Data for analysis
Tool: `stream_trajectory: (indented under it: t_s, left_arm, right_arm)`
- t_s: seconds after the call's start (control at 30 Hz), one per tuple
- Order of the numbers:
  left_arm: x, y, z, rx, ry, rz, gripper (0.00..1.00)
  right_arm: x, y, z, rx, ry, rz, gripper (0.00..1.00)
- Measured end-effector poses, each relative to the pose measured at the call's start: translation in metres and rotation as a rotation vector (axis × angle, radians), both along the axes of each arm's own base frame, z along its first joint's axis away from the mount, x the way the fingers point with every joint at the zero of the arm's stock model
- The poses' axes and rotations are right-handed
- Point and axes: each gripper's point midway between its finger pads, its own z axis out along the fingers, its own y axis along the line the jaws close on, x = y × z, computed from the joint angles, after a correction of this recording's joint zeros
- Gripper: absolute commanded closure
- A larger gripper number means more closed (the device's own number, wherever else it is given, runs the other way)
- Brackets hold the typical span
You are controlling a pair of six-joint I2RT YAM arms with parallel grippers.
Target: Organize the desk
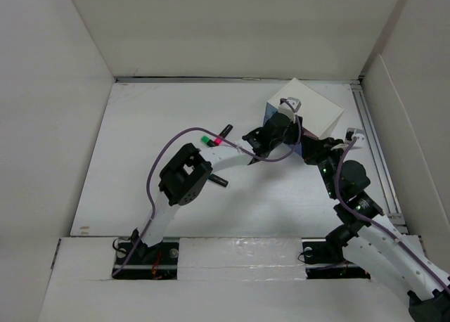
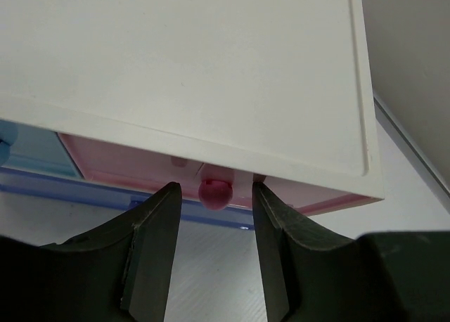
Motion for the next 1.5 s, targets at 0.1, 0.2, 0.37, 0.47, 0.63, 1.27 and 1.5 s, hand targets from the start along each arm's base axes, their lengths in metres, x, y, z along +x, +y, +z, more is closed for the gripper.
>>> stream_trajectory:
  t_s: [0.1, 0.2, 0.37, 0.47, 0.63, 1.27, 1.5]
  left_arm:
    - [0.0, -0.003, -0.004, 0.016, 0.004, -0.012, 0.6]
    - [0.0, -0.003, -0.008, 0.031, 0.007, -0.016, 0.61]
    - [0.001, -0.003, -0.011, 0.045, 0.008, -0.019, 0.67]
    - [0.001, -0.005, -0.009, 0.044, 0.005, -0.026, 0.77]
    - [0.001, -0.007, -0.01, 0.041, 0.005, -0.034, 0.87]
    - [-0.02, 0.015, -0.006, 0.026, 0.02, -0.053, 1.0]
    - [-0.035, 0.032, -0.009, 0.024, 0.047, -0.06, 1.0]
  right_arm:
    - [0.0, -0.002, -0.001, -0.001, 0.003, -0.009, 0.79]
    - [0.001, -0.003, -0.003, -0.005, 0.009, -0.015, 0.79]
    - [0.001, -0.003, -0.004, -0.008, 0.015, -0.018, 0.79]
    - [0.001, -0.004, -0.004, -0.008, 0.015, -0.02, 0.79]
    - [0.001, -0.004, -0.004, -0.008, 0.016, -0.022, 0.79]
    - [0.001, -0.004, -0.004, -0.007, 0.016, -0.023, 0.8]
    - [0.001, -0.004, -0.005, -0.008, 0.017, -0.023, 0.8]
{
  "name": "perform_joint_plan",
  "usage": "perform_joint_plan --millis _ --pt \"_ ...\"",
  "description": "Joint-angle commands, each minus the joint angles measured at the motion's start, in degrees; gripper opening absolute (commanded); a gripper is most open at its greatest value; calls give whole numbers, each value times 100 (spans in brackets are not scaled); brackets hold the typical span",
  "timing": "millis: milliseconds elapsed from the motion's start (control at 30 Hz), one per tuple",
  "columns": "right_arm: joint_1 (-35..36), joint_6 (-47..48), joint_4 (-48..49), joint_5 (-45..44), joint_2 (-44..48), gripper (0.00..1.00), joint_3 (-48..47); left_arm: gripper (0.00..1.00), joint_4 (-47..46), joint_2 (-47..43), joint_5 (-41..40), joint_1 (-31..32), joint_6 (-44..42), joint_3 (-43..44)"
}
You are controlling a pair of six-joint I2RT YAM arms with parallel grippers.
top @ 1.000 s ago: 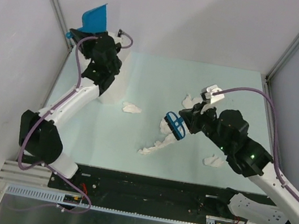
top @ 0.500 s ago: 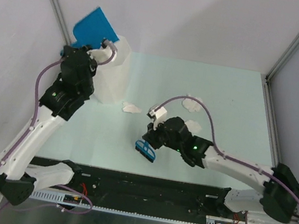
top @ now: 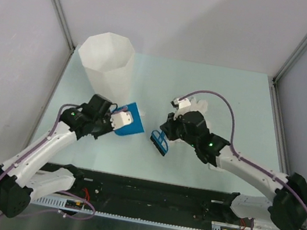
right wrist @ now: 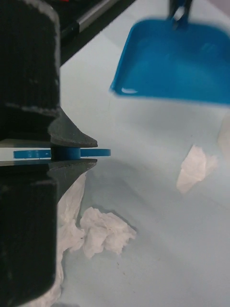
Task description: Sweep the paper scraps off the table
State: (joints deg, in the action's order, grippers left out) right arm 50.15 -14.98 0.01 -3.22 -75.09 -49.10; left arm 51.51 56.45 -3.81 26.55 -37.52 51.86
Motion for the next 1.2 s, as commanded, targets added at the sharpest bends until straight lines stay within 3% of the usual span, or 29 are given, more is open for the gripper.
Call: perform_joint_plan --millis 0,133,233,400,633,767,933,1167 --pt "-23 -83 -413 -168 967 0 -267 0 140 304 602 323 219 -430" --pt "-207 4 -1229 -1983 1488 0 -284 0 97 971 -21 878 253 -869" --pt "-286 293 -1503 -2683 1427 0 -284 0 26 1498 -58 975 280 -861" --pt "-269 575 -1259 -2649 1015 0 -232 0 -219 2150 56 1010 324 -678" --pt "433 470 -662 -2675 -127 0 -223 0 -325 2810 91 1239 517 -563" --pt "794 110 -195 -2035 -637 0 -275 0 -431 3153 82 1336 544 -449" --pt "865 -496 700 -786 -630 0 -319 0 -510 3329 258 1371 570 -343" --pt "619 -1024 817 -732 -7 0 -346 0 -519 3136 530 1406 596 -325"
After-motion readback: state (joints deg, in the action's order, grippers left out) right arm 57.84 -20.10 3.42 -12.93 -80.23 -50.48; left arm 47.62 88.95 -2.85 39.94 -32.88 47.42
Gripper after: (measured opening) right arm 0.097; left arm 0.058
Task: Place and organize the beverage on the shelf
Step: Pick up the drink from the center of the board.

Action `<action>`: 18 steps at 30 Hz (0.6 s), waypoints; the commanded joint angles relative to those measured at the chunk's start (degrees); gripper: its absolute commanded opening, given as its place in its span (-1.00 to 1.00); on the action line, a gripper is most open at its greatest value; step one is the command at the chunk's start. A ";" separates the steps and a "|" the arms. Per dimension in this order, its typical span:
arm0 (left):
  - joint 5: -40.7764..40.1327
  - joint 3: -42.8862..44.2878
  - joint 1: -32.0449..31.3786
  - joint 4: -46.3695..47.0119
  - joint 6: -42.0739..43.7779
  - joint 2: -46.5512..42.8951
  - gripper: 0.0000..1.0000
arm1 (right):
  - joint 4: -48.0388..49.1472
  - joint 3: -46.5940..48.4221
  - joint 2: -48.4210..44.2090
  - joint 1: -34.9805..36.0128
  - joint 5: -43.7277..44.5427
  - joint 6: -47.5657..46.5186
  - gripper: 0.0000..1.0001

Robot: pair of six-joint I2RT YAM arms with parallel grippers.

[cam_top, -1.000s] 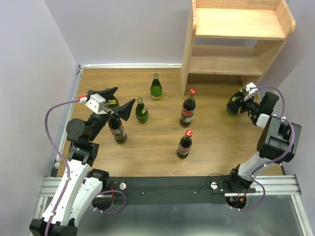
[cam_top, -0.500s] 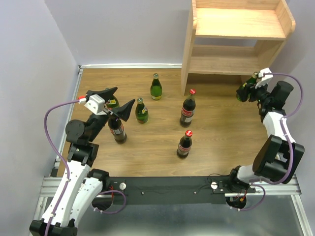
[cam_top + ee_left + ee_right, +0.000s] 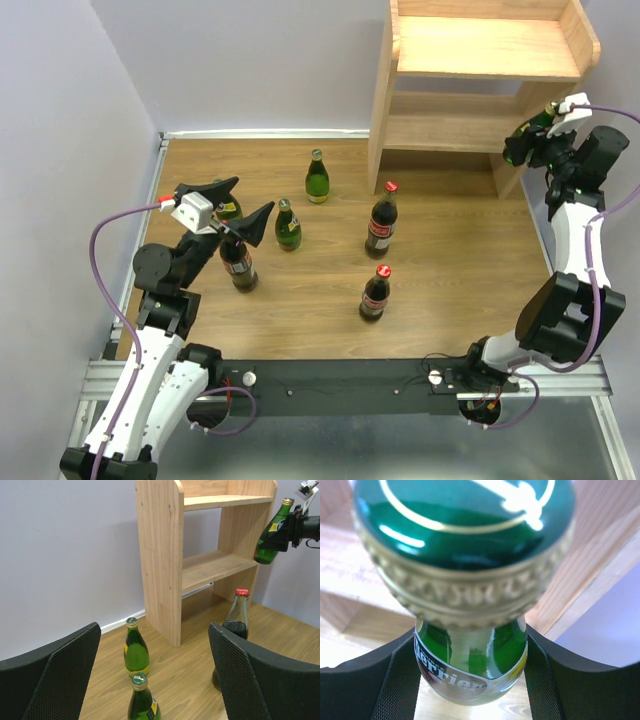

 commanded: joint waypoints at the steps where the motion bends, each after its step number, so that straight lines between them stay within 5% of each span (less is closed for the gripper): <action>1: 0.46 0.06 -0.15 0.30 0.53 -0.35 0.92 | 3.75 6.99 2.47 0.21 2.43 2.91 -0.99; 18: -0.15 0.06 -0.15 -0.05 0.79 0.18 0.92 | 3.84 14.29 10.38 3.11 6.65 3.27 -0.99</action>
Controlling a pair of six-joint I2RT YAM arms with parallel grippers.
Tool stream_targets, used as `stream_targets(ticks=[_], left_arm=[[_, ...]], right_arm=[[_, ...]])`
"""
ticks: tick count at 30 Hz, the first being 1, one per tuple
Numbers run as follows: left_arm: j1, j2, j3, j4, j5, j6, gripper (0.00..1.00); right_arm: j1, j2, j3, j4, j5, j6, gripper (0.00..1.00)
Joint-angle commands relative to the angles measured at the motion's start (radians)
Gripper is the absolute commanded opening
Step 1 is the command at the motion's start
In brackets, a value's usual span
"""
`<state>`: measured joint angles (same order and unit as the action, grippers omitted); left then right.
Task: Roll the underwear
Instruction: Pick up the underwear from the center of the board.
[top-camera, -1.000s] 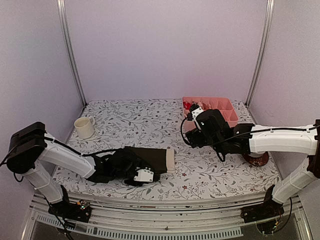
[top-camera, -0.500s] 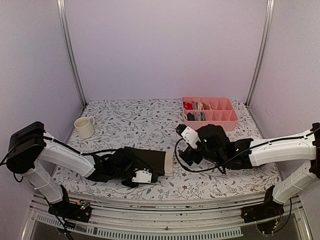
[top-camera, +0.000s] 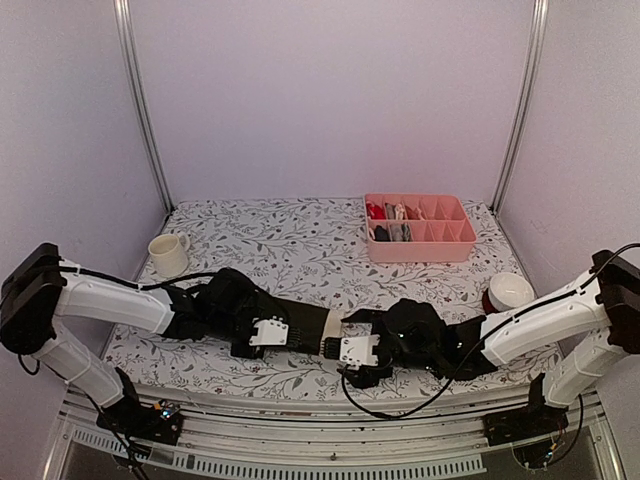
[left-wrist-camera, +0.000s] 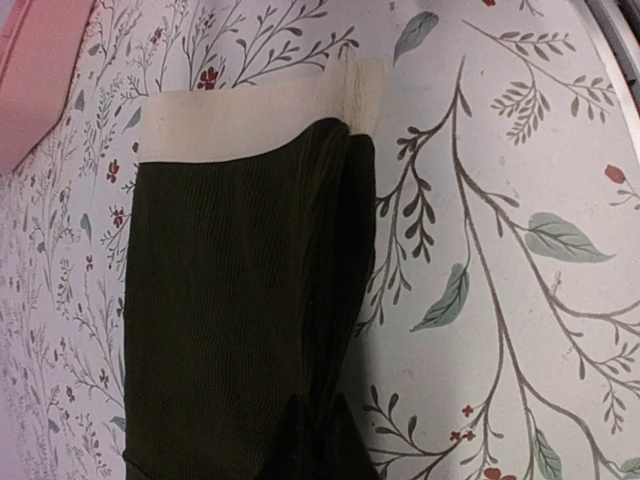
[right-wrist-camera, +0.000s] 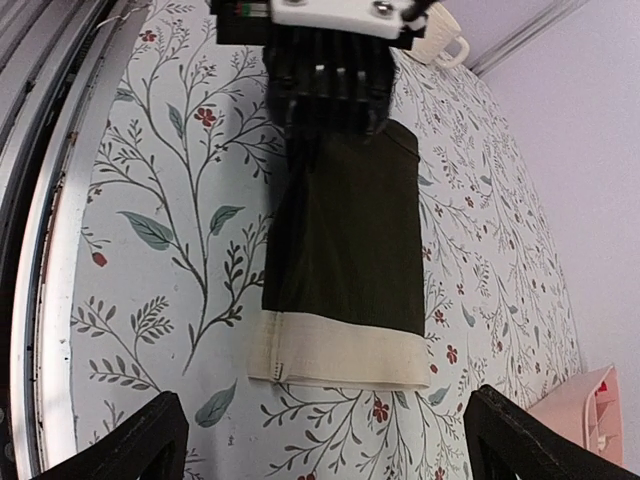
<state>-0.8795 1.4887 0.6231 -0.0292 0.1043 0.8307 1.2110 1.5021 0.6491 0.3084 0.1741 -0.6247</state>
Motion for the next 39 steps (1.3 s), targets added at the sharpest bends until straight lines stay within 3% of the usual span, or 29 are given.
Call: stream_targets(ticks=[1, 14, 20, 24, 27, 34, 39], left_arm=[[0.029, -0.043, 0.036, -0.061, 0.087, 0.012, 0.0], [0.05, -0.045, 0.068, -0.114, 0.147, 0.018, 0.0], [0.061, -0.069, 0.068, -0.132, 0.16, 0.028, 0.0], [0.069, -0.072, 0.063, -0.148, 0.168, 0.037, 0.0], [0.073, -0.076, 0.058, -0.163, 0.173, 0.046, 0.0], [0.081, -0.093, 0.04, -0.184, 0.181, 0.059, 0.0], [0.082, -0.111, 0.038, -0.203, 0.19, 0.069, 0.0]], right_arm=[[0.05, 0.087, 0.001, 0.074, 0.025, -0.086, 0.99], [0.098, 0.396, 0.16, 0.177, 0.343, -0.121, 0.99], [0.097, 0.471, 0.182, 0.193, 0.417, -0.153, 0.99], [0.089, 0.462, 0.166, 0.189, 0.438, -0.153, 0.82], [0.077, 0.438, 0.155, 0.161, 0.391, -0.132, 0.57], [0.071, 0.392, 0.16, 0.096, 0.24, -0.069, 0.43], [0.038, 0.382, 0.192, 0.023, 0.176, 0.001, 0.26]])
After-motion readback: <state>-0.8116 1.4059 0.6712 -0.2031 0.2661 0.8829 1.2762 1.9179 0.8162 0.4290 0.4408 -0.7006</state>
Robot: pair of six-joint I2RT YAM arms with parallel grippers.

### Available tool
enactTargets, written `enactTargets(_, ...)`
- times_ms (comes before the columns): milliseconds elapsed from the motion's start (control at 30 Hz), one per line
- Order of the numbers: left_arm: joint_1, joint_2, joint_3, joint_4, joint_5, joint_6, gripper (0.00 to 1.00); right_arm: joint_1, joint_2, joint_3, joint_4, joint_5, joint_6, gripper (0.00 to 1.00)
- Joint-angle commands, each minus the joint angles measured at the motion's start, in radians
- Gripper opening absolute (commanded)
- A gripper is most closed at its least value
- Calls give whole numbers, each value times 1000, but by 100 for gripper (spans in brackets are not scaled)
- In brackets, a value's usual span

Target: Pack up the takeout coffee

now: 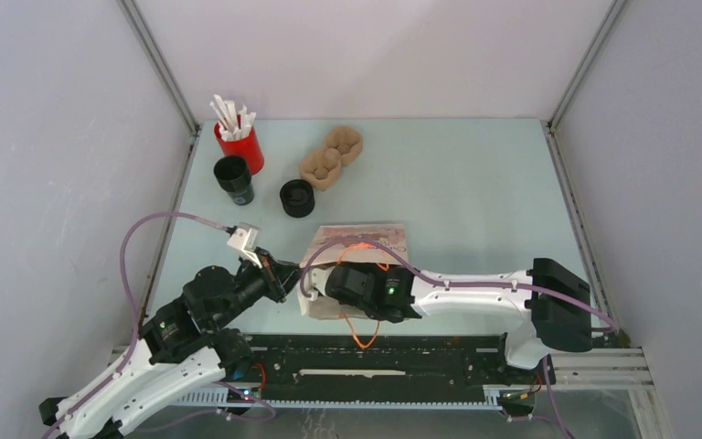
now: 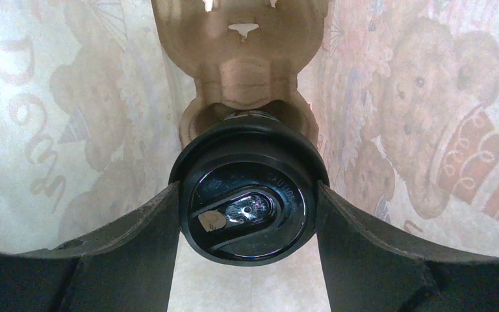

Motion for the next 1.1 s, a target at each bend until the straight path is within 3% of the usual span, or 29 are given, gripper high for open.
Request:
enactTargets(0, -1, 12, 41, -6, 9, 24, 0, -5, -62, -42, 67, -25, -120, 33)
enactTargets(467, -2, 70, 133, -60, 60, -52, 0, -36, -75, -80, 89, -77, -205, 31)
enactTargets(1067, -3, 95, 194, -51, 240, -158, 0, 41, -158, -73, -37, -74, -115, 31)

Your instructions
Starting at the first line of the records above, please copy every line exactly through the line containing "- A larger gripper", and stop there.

Answer to the exercise
Tool: `stream_trajectory: (indented under it: t_s, left_arm, right_arm)`
- t_s: seconds after the call's start (control at 30 Hz), one per tuple
- Order of the numbers:
  left_arm: x, y, z, rx, ry, rz, gripper (0.00..1.00)
  right_arm: x, y, z, rx, ry, rz, gripper (0.00..1.00)
- Measured end-effector poses, each relative to the pose measured at the call's start: translation in metres and rotation as a rotation vector (axis × angle, radians), both along the axes of each arm's own base frame, z along its first joint's axis away from the mount, x the way the fingers point with every joint at the zero of the arm's stock model
- The poses' axes and rotations are right-handed
- Point and axes: each gripper's point midway between its finger pads, its own z axis out along the fingers, its own y axis along the line the jaws close on, x = y × z, computed from the joint angles, after a correction of this recording's joint zeros
- Gripper: absolute commanded closure
- A larger gripper number means more closed (the device's own number, wherever else it is given, runs the other way)

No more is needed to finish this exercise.